Reproduce the entire listing exactly. Leave the pictures out.
::::::
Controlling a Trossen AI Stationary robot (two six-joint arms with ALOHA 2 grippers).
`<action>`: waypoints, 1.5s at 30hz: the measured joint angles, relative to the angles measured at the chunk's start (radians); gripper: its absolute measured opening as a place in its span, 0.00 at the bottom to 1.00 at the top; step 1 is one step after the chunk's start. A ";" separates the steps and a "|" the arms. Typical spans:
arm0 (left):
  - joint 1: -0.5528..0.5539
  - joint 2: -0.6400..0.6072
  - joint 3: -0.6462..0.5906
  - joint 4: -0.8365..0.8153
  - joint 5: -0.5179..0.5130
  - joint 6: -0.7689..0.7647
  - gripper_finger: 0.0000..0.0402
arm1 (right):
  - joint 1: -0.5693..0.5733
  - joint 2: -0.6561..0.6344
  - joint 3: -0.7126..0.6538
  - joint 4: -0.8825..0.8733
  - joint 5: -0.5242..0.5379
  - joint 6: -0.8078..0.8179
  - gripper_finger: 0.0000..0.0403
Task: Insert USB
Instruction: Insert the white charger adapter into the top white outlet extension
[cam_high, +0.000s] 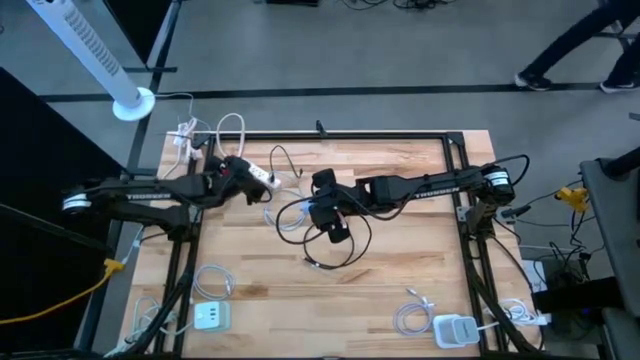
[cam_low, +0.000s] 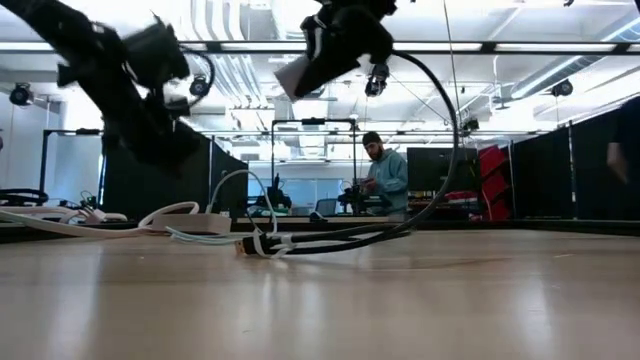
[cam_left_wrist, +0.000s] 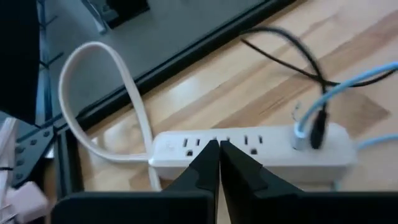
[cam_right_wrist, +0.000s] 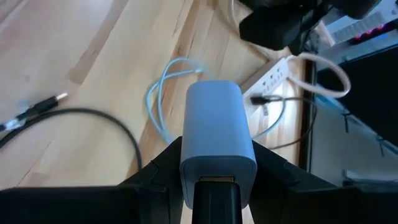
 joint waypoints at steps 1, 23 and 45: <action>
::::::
Exercise answer:
Controlling a Trossen AI Stationary robot (two six-joint arms with ALOHA 2 grippers).
`<action>`: waypoints, 1.5s at 30hz: the measured joint angles, relative to the angles measured at the chunk's start (radians); gripper: its absolute measured opening as a place in its span, 0.00 at the bottom to 1.00 at the top; step 1 is one step after the chunk's start. A ";" separates the steps and a "|" the arms. Typical spans:
arm0 (left):
  - joint 1: -0.5528..0.5539
  - joint 2: -0.6400..0.6072
  - joint 3: -0.6462..0.5906
  - joint 4: -0.8365..0.8153
  - joint 5: -0.5179..0.5130
  - joint 6: -0.7689..0.7647
  - gripper_finger: 0.0000..0.0402
arm1 (right):
  - joint 1: -0.5693..0.5733
  - joint 2: -0.6561..0.6344
  - joint 3: -0.7126..0.6538
  - joint 4: -0.8825..0.8733
  - joint 5: -0.5242..0.5379
  - joint 6: -0.8078..0.8179
  - gripper_finger: 0.0000..0.0403
Task: Insert USB
Instruction: Insert the white charger adapter into the top white outlet extension
[cam_high, +0.000s] 
[cam_low, +0.000s] 
[cam_left_wrist, +0.000s] 
[cam_right_wrist, +0.000s] 
 joint waypoints at steps 1, 23 and 45: <action>

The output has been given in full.